A law school in North Carolina law school is imposing a minimum LSAT score requirement for future applicants.
North Carolina Central University School of Law announced that it will be denying admission to any applicant who scores less than a 142 on the LSAT, the Herald Sun reports. The decision follows the American Bar Association’s crackdown of law schools with eased admission standards.
“We have always utilized a holistic approach to admissions, recognizing that each applicant is so much more than a number,” Phyliss Craig-Taylor, the law school’s dean, tells the ABA Journal. “In light of the communication from the ABA, we are digging into the analytics and examining our admissions process. With new standards and new interpretations being implemented, new strategies and approaches are necessary. We are confident that we are doing all that is required to be achieve student success.”

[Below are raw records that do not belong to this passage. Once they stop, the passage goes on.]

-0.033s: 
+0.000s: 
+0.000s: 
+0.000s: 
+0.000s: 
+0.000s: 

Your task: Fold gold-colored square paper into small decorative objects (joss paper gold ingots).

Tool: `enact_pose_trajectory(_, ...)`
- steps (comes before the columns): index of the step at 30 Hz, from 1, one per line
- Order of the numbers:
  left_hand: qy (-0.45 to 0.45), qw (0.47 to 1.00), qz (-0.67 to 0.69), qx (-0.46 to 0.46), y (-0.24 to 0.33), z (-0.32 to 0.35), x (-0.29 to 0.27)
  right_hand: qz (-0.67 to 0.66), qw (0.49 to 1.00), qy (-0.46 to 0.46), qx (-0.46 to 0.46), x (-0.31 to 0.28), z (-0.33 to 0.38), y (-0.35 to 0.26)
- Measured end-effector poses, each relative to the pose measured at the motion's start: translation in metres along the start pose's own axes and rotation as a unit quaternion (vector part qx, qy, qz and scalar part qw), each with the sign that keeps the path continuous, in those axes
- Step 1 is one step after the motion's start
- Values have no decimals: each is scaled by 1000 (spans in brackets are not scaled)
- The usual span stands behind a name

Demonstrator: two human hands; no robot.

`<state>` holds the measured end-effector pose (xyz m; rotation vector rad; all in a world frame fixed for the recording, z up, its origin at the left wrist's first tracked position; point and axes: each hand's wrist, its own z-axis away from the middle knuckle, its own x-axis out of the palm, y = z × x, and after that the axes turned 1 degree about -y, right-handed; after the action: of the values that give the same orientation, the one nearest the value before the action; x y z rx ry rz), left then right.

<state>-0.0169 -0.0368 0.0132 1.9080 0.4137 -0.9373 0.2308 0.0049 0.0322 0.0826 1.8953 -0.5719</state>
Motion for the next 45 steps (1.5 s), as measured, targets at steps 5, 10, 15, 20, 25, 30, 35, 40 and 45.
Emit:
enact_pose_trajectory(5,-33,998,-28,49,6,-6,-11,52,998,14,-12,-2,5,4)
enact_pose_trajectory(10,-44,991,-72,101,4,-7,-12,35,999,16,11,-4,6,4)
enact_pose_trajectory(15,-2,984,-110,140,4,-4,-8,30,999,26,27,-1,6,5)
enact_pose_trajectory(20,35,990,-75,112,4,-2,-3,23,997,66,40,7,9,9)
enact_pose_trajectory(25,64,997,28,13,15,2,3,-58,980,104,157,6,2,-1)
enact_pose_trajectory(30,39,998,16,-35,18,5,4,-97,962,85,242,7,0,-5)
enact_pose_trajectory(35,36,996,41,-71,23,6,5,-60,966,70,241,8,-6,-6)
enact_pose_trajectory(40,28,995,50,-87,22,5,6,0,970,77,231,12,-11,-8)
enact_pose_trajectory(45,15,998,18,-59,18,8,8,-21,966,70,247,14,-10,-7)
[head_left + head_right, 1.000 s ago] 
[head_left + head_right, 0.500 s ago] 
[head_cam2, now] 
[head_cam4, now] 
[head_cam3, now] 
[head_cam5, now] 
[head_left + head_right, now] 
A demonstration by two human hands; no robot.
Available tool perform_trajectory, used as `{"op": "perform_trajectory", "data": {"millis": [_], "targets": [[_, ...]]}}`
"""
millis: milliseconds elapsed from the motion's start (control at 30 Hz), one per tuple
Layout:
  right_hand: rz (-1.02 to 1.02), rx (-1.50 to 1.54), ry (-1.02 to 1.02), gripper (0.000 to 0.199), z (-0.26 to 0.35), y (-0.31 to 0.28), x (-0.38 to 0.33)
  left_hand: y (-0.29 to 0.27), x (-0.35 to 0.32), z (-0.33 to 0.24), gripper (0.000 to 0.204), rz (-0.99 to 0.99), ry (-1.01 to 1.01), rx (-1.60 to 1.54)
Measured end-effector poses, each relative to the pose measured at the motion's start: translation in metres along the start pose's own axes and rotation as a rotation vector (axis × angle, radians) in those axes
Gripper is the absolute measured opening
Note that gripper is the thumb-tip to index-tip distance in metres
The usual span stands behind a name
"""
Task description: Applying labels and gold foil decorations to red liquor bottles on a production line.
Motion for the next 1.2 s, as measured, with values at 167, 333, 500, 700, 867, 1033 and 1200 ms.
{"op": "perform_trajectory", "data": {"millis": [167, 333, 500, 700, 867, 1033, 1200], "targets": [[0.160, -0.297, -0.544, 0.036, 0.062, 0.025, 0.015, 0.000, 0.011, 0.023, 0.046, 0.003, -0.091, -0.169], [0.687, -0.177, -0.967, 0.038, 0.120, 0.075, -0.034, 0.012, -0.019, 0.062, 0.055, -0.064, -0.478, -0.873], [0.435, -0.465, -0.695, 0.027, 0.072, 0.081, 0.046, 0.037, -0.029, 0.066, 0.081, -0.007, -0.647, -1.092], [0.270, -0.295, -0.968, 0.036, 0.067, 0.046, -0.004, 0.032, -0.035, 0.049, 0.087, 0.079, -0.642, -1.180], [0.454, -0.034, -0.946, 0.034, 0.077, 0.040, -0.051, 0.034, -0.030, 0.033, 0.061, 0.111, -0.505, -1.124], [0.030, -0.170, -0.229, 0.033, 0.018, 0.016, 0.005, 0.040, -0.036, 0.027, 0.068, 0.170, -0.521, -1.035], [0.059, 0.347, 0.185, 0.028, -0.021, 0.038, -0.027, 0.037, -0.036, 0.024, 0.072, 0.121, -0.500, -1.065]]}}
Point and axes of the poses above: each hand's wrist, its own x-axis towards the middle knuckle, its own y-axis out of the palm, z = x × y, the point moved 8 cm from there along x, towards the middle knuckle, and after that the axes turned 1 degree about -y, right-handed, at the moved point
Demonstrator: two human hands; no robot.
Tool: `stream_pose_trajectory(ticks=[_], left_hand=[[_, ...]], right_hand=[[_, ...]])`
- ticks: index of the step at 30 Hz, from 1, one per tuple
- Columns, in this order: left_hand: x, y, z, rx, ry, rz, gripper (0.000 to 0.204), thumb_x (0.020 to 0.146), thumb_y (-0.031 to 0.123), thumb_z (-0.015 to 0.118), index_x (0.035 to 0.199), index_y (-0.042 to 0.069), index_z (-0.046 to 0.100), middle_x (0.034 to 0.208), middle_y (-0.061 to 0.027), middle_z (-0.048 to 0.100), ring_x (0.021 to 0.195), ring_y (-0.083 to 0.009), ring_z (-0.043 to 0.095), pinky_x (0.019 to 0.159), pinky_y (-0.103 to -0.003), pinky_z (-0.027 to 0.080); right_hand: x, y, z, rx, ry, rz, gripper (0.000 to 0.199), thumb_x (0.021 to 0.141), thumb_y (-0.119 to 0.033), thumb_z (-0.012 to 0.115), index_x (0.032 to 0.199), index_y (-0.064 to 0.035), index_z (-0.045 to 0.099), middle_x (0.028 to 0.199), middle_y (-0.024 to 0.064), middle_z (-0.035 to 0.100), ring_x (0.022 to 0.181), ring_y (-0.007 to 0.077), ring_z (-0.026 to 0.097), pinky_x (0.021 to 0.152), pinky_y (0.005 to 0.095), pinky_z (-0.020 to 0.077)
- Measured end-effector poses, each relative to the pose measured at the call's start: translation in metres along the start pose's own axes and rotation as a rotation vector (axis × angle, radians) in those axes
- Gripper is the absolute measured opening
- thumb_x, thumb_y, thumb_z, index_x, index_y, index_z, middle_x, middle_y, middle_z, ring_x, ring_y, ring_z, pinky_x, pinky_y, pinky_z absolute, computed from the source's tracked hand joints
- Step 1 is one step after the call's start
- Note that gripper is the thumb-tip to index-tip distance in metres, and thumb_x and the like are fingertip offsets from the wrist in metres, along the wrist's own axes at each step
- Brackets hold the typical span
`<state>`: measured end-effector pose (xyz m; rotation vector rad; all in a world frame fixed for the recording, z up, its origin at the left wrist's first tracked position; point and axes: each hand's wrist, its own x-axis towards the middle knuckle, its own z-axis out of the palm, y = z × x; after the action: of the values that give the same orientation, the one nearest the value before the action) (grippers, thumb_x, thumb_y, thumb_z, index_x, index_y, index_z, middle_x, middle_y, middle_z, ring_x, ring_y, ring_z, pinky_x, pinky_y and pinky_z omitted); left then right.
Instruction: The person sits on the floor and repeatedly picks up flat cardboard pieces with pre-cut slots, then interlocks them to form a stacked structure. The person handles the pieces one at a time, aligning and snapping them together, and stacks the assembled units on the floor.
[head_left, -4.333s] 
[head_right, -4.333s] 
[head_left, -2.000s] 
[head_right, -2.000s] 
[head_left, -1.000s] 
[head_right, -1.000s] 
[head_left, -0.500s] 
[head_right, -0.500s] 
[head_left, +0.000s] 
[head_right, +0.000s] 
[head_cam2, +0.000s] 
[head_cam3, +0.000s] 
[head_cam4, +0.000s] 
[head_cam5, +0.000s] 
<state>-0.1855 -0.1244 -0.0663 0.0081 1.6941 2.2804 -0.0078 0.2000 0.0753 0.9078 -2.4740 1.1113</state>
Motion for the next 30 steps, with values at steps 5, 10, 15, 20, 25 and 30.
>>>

Heightened Scrutiny from ABA
The ABA has been cracking down on law schools it finds are admitting students who aren’t “capable of satisfactorily completing [a] program of legal education and being admitted to the bar,” according to the Herald Sun.
In January, NCCU School of Law received a public memorandum from the ABA Accreditation Committee stating that the law school was out of compliance with ABA standards. According to The Daily Tar Heel, low test scores and high attrition rates from the law school called for tighter scrutiny from the ABA.
Specifically, according to The Daily Tar Heel, the memorandum cited noncompliance with admissions standards such as high turnover rate of students after their first year, low bar passage rates, and low academic credentials of admitted students.
Changes Following ABA Crackdown
On top of setting a minimum LSAT requirement score, NCCU School of Law has also announced reducing first-year enrollments. However, in their February letter to the ABA, the school also pledged that there “is no set enrollment target for the incoming class of 2018,” so “the quality of the applicant pool will dictate the ultimate number enrolled.”
The average LSAT score for NCCU Law’s most recent class falls in the range of 136 to 142 with first-semester class GPAs ranging from 1.44 to 2.91. According to the Herald Sun, NCCU lets go of any first-year student who doesn’t maintain a minimum 2.0 by the end of the spring semester.